Что-то пошло не так, она резко переменила тон со спокойного и раскающегося на озлобленный и одержимый, словно псих, вспомнивший о чем-то поистине для себя важном.
— Точно… Это же он во всем виноват! — продолжила завывать мама. — Он сделал нас такими! Мы не хотели, чтобы ты стал таким же! Из-за него ты стал чудовищем! Это он виноват! Он! Он! Он!
— Прекрати! — прокричал я, но она никак не отреагировала, продолжив выкрикивать одно и то же.
На этом моменте мама совсем потеряла голову, она дергалась на месте, совсем не контролируя себя, кричала одно и то же, полностью игнорируя мое присутствие, словно одержимая или душевнобольная… Приборы вдруг стали разрываться, пульс сильно участился, а в коридоре послышался шум.
— Готовность! Светошумовая! — раздались голоса.

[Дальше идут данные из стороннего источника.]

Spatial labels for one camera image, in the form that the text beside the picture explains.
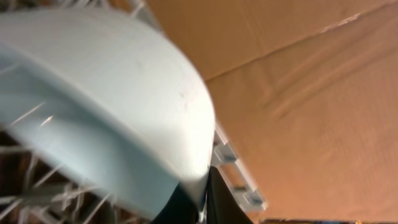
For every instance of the brown cardboard sheet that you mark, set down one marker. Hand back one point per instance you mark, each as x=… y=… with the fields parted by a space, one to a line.
x=307 y=93

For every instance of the grey dishwasher rack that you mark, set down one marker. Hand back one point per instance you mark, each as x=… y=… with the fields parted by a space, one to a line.
x=236 y=177

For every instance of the light blue bowl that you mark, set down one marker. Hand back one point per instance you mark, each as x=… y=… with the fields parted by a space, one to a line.
x=109 y=102

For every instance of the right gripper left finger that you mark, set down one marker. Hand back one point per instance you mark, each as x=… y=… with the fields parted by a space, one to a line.
x=180 y=209

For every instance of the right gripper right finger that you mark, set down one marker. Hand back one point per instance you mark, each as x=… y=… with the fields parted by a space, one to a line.
x=221 y=206

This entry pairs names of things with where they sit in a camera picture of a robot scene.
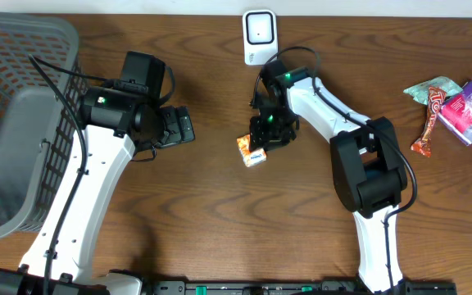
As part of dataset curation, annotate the orange tissue pack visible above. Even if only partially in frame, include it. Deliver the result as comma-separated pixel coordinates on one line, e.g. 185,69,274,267
237,134,267,167

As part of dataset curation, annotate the teal wet wipes pack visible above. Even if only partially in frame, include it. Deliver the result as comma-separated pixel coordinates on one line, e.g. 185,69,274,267
403,76,462,105

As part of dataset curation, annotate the red brown snack bar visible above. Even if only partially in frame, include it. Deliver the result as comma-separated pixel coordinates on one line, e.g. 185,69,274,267
411,86,447,157

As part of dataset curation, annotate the purple sanitary pad pack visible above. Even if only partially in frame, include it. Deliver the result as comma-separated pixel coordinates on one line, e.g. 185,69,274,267
439,80,472,146

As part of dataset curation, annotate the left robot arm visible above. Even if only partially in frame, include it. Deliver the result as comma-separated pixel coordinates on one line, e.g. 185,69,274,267
0,51,195,295

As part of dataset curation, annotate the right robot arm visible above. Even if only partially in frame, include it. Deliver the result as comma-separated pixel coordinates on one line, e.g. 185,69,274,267
249,60,409,293

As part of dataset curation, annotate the white barcode scanner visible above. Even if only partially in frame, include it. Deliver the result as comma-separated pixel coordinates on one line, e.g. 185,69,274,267
242,9,279,66

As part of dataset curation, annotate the grey plastic mesh basket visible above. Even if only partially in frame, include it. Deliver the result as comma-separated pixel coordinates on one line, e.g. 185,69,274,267
0,13,89,238

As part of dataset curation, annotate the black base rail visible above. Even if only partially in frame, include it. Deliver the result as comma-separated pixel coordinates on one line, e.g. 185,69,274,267
108,268,458,295

Гвардия — первое, что пришло в голову, и они собираются закинуть в палату к доживающей последние дни женщине светошумовую гранату… Недолго думая, я спроецировал «Нами», а затем бросился в сторону двери. Под резким напором преграда слетела с петель. Я уже знал, где находятся гвардейцы и сколько их — сонар сделал свое дело. Едва оказавшись за дверью, я воспользовался растерянностью гвардейцев, отрубив руку тому, кто сжимал в кулаке гранату, перехватив ту в полете и отправив вдоль по коридору, пока в нем не блеснула вспышка. Она оказалась настолько яркой, что свет разлетелся по всему коридору, заставив сомкнуть веки не только меня, но и весь гвардейский состав.

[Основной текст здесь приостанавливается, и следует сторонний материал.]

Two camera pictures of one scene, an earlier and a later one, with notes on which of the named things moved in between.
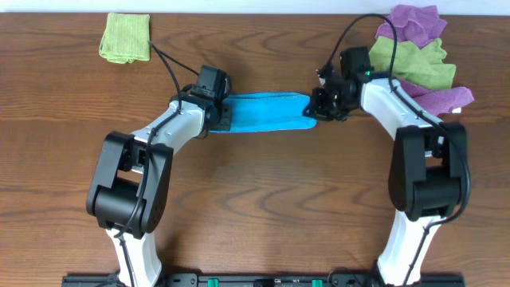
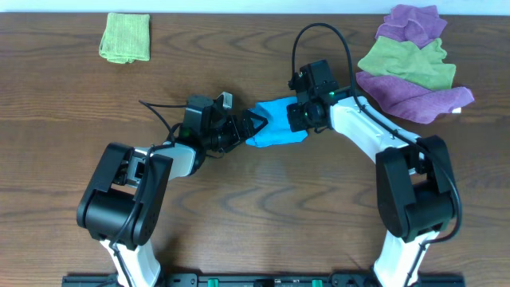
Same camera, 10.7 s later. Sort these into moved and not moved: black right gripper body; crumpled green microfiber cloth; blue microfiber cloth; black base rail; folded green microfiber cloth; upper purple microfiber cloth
Moved: black right gripper body; blue microfiber cloth
Not moved: folded green microfiber cloth; black base rail; crumpled green microfiber cloth; upper purple microfiber cloth

Воспользовавшись шумихой и снова прибегнув к сонару, я бросился вглубь палаты, двигаясь по очертаниям, пока наконец не достиг окна. В ту же секунду внутри комнаты раздался звук разбившегося стекла, тяжелая туша выбила преграду своим весом, и я устремился вниз с высоты четвертого этажа. Не очень удачное приземление закончилось переломом, даже после попытки смягчить падение перекатом, и, лишь оказавшись на земле, я нажал на кнопку «бэкдора». Столь же яркая вспышка, и тело переместилось обратно в орден — я в безопасности.

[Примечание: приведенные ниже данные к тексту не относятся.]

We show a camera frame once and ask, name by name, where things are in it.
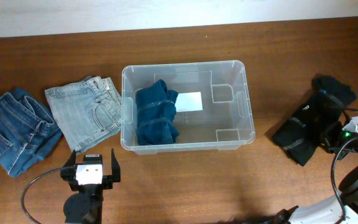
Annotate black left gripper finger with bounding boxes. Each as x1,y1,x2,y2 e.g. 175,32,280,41
110,149,121,182
61,151,76,180

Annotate black fuzzy garment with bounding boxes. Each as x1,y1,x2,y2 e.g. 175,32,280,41
311,75,357,108

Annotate teal blue garment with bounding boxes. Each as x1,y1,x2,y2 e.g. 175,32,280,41
135,80,180,146

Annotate clear plastic storage bin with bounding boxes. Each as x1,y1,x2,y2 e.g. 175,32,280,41
121,60,256,155

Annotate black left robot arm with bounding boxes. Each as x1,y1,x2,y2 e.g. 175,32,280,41
60,152,121,224

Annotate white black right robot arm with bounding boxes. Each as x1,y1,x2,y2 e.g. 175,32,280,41
272,116,358,223

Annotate light blue folded jeans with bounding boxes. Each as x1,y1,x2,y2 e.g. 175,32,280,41
45,76,122,154

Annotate dark blue folded jeans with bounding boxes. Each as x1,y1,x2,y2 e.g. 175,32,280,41
0,88,63,177

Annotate white label in bin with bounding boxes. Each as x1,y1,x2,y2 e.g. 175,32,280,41
175,92,203,113

То, что произошло сегодня, не вписывается ни в какие рамки разумного. Не успел я смириться с кончиной Эмбер, как ко всему прочему добавились новые факты из собственной биографии, которые только ухудшили положение, пусть я и ожидал обратного эффекта. Возможно, мама лишь бредила, оказавшись под влиянием внезапно проснувшейся «багровой лихорадки», однако теперь ее слова не дадут мне покоя. Старший брат? Если это правда, почему я совсем ничего о нем не помню? Разве он когда-либо существовал? Снова вопросы, снова нет ответов…
Не знаю, как теперь двигаться дальше, как мириться с потерями и искать мотивацию действовать, но я чувствую, что судьба всей Гармонии лежит на плечах «Спектра». Город скрывает в себе куда больше, чем мы можем себе представить, его судьба темна и беспросветна, и лишь мы можем разогнать тьму.